**About this task**
When you copy the data, keep every line exactly as written and skip the pictures.

**Task input**
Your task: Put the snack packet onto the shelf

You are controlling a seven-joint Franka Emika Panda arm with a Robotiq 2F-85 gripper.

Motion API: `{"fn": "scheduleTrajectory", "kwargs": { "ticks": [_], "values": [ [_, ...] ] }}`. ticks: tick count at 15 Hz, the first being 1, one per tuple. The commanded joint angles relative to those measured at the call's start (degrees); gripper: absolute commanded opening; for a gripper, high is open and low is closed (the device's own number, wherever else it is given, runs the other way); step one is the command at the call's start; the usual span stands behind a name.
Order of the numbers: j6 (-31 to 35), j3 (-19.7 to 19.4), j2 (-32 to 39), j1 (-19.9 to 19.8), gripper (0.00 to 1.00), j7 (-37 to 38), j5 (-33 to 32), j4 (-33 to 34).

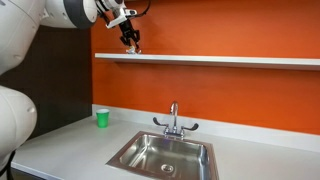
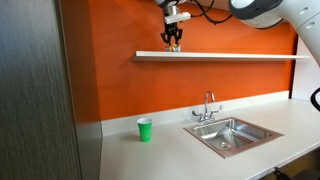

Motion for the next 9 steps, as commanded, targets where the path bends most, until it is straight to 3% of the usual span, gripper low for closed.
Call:
{"fn": "scheduleTrajectory", "kwargs": {
  "ticks": [1,4,9],
  "values": [
    [-2.2,0.0,0.8,-0.3,0.82,-0.9,0.7,2.5],
    [-1.7,0.0,-0.1,-0.4,1.0,-0.4,0.8,1.2],
    [-0.4,0.1,-1.8,-0.5,1.0,0.7,1.1,-1.9]
  ]
}}
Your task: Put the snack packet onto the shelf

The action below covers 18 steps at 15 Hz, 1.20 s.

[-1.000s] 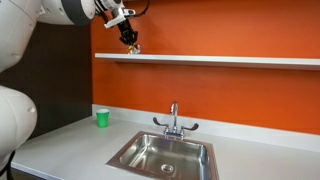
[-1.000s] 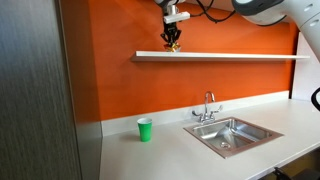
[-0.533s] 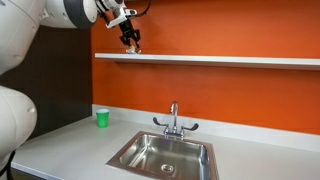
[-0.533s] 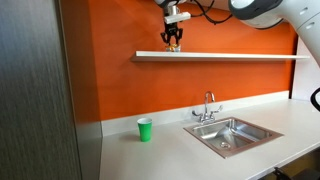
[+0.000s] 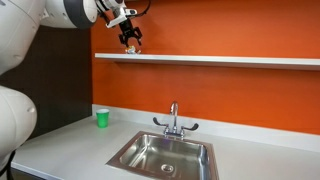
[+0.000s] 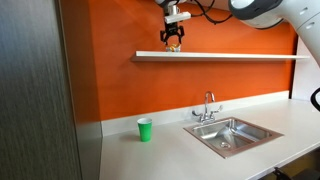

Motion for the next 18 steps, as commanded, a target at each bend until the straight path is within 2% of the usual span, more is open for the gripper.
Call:
{"fn": "scheduleTrajectory", "kwargs": {
  "ticks": [1,7,18],
  "values": [
    [0.0,0.2,-2.2,-0.4,1.0,1.0,0.8,-2.8],
    [1.2,0.3,-5.5,-0.3,1.0,3.5,1.0,-8.5],
    [5.0,0.8,-20.2,2.5,1.0,11.4,0.6,-28.8]
  ]
}}
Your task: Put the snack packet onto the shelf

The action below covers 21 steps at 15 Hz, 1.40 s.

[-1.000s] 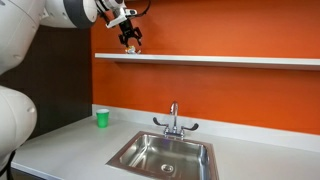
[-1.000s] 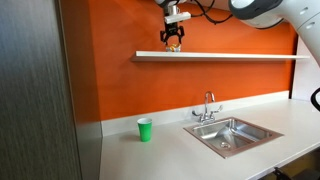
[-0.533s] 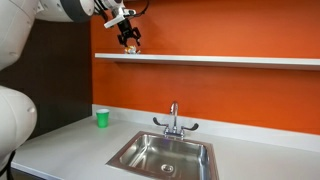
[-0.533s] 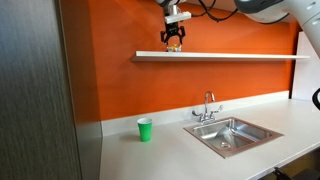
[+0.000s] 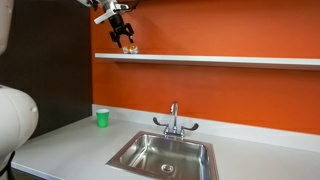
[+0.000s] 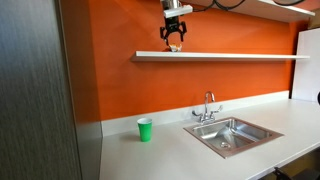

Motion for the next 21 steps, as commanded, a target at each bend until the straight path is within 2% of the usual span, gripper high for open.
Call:
{"fn": "scheduleTrajectory", "kwargs": {
  "ticks": [1,6,10,11,16,18,21],
  "values": [
    [3.2,0.5,-7.5,0.5,1.0,4.0,0.4,-10.4],
    [7.0,0.5,-14.5,1.7,1.0,8.1,0.1,-20.7],
    [10.2,1.0,-20.9,3.0,1.0,13.3,-0.5,-31.9],
    [10.7,3.3,-22.1,1.1,1.0,14.2,-0.2,-34.2],
    [14.6,5.7,-27.8,0.2,1.0,19.0,2.2,-47.3],
    [17.0,5.6,-29.6,-0.2,1.0,19.0,4.1,-52.5],
    [17.5,5.0,-30.4,-1.1,1.0,15.1,6.8,-58.0]
  ]
}}
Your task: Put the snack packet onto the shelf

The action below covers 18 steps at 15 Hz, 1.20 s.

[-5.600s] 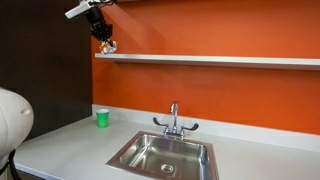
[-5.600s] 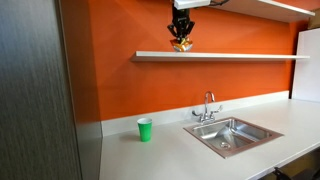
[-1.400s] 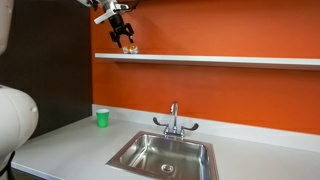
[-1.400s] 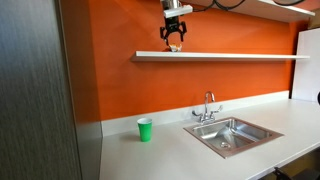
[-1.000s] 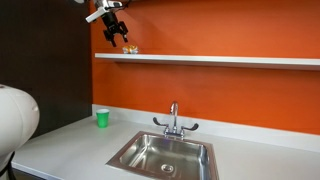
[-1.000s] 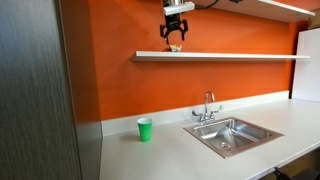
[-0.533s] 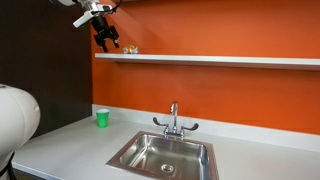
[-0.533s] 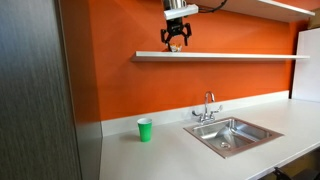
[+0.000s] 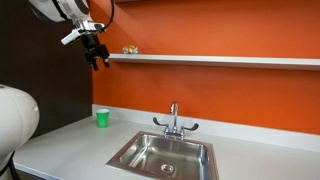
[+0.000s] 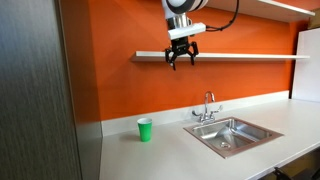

**Result for this task**
Your task: Put the snack packet onto the shelf

You are controlling a seven-joint Franka Emika Panda arm with a Robotiq 2F-85 gripper.

Motion API: `{"fn": "scheduleTrajectory", "kwargs": { "ticks": [_], "values": [ [_, ...] ] }}`. ticks: tick count at 15 Hz, the first being 1, one per tuple. The commanded joint angles relative to those measured at the call's start (degrees); gripper: absolute commanded opening; for a gripper, high is open and low is closed (the device's own number, wherever else it is given, runs the other way); step one is the command at the call's start; the usual span stands behind a name.
Order of the numbers: j6 (-31 to 35), j3 (-19.7 to 19.4), j2 (-32 to 39), j1 (-19.9 to 19.8), gripper (0.00 to 1.00), j7 (-37 to 38), j5 (-33 to 32), j4 (-33 to 34).


Motion for the next 9 steps, as commanded, targets where the path bends most, until it is straight to 3% of the usual span, gripper low for closed.
Call:
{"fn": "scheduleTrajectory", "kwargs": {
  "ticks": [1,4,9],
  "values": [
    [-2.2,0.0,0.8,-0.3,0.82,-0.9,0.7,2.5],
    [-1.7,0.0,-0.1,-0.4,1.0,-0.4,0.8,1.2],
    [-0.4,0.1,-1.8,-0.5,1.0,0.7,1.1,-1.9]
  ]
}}
Your task: Put the snack packet onto the shelf

The action below covers 18 steps at 15 Hz, 1.20 s.

[-1.000s] 
[-1.000s] 
[-0.533s] 
[-0.533s] 
[+0.000s] 
[+0.000s] 

Motion for the next 18 steps, as commanded, a target at each bend until the straight path is within 2% of the usual span, more is open for the gripper.
Call:
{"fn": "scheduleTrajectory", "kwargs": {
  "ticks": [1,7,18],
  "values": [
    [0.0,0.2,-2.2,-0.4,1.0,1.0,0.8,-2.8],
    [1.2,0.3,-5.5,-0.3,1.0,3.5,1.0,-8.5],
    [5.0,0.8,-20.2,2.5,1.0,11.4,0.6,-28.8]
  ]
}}
Your task: Put the snack packet onto the shelf

The action below covers 21 steps at 15 Hz, 1.40 s.

[-1.000s] 
[-1.000s] 
[-0.533s] 
[-0.533s] 
[+0.000s] 
[+0.000s] 

Motion for the next 21 steps, as commanded, a target at each bend until the straight path is within 2% of the usual span, gripper high for open.
Call:
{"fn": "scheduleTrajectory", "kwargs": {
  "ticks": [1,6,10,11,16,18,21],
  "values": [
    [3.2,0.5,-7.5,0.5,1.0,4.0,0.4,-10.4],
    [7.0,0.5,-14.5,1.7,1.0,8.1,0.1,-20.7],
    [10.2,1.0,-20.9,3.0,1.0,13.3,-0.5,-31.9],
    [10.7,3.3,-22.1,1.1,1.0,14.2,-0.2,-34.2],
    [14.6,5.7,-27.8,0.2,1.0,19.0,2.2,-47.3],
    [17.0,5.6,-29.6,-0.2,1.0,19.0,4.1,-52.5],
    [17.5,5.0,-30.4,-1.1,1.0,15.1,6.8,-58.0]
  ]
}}
Your task: Put the snack packet onto the shelf

The action below covers 18 steps at 15 Hz, 1.20 s.

[-5.600s] 
[-5.600s] 
[-1.400s] 
[-1.400s] 
[-1.000s] 
[-1.000s] 
[-0.533s] 
[-0.533s] 
[+0.000s] 
[+0.000s] 

The exercise has been fully answered.